Information provided Start Marker

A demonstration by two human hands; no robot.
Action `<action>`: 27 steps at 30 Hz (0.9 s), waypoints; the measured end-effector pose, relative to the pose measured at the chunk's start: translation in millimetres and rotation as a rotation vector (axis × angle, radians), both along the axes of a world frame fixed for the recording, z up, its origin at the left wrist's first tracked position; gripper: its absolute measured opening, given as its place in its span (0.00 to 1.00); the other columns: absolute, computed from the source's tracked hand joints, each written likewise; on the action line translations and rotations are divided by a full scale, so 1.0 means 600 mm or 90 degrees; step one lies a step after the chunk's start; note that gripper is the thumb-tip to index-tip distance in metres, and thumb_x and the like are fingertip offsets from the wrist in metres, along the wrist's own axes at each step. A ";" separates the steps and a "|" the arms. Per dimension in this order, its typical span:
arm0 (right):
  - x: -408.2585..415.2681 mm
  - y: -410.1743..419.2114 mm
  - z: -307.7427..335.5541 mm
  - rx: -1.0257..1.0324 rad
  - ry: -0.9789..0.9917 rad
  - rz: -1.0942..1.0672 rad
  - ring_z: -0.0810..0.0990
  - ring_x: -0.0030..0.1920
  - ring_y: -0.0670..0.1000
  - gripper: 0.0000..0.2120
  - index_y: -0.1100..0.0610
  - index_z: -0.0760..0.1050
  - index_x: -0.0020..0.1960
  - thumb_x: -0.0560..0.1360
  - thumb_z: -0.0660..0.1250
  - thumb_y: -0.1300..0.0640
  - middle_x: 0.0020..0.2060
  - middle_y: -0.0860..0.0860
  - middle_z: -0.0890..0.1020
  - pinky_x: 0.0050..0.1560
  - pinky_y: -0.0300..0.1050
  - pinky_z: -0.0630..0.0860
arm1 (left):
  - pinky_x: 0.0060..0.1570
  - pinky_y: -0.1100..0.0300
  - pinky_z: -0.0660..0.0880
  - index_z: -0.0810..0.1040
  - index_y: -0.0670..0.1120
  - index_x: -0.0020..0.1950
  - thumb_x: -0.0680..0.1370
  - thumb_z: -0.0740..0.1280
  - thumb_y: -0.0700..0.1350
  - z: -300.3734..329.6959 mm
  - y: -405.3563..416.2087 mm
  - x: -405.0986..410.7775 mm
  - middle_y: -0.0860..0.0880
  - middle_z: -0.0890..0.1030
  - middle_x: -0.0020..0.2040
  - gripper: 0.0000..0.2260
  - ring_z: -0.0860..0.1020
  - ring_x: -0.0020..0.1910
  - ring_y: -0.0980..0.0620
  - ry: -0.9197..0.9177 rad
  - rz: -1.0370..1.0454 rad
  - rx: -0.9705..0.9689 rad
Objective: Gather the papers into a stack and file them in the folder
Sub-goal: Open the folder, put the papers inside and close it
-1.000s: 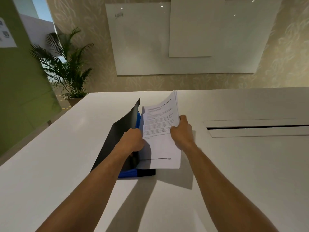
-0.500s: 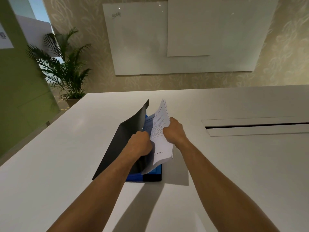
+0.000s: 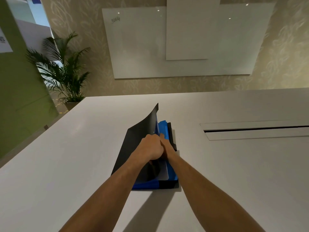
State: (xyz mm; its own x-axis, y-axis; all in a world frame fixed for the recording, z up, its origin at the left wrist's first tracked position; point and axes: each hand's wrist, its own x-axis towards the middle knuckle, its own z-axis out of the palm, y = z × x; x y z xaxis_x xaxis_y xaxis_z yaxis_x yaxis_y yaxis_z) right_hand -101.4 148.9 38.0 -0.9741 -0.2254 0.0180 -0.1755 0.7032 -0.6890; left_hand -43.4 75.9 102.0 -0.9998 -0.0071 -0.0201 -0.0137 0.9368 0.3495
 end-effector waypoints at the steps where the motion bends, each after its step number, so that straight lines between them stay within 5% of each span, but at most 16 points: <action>1: 0.000 0.001 0.005 0.062 -0.009 0.006 0.76 0.62 0.64 0.18 0.67 0.62 0.69 0.83 0.57 0.59 0.62 0.66 0.75 0.61 0.56 0.72 | 0.39 0.59 0.72 0.74 0.40 0.57 0.80 0.60 0.41 -0.004 0.002 -0.001 0.45 0.75 0.44 0.09 0.73 0.36 0.53 -0.001 0.004 0.001; 8: 0.013 0.037 -0.009 0.160 0.128 -0.144 0.80 0.53 0.58 0.23 0.57 0.64 0.69 0.79 0.66 0.52 0.62 0.58 0.72 0.54 0.51 0.78 | 0.41 0.58 0.73 0.72 0.45 0.58 0.78 0.62 0.41 -0.030 0.015 -0.005 0.45 0.77 0.49 0.09 0.73 0.39 0.52 -0.010 -0.031 0.040; 13: 0.010 0.077 -0.051 0.106 0.129 -0.208 0.80 0.46 0.57 0.12 0.59 0.70 0.61 0.79 0.65 0.57 0.56 0.58 0.75 0.42 0.48 0.76 | 0.49 0.53 0.75 0.57 0.50 0.76 0.77 0.64 0.42 -0.062 0.024 -0.010 0.40 0.76 0.62 0.29 0.78 0.55 0.43 -0.012 -0.047 0.065; 20: 0.000 0.098 -0.081 -0.125 0.115 -0.296 0.81 0.48 0.55 0.09 0.61 0.77 0.56 0.79 0.63 0.57 0.51 0.57 0.83 0.45 0.46 0.77 | 0.54 0.47 0.76 0.57 0.53 0.75 0.76 0.64 0.49 -0.102 0.032 -0.014 0.42 0.77 0.59 0.29 0.77 0.56 0.42 0.026 -0.054 0.020; 27: 0.010 0.110 -0.093 -0.195 0.113 -0.263 0.78 0.38 0.44 0.12 0.55 0.76 0.59 0.78 0.67 0.51 0.38 0.46 0.80 0.37 0.34 0.71 | 0.35 0.55 0.68 0.75 0.47 0.51 0.75 0.54 0.63 -0.150 0.051 0.000 0.46 0.80 0.42 0.23 0.76 0.38 0.48 0.161 -0.042 -0.172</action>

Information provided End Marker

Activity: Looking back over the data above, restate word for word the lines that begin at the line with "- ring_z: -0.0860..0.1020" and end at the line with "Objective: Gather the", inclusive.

Expected output:
  - ring_z: -0.0860..0.1020
  - ring_x: -0.0020..0.1910
  - ring_y: -0.0980..0.0620
  - ry: -0.9197..0.9177 rad
  - rz: -1.0370..1.0454 rad
  - rx: -0.9705..0.9689 rad
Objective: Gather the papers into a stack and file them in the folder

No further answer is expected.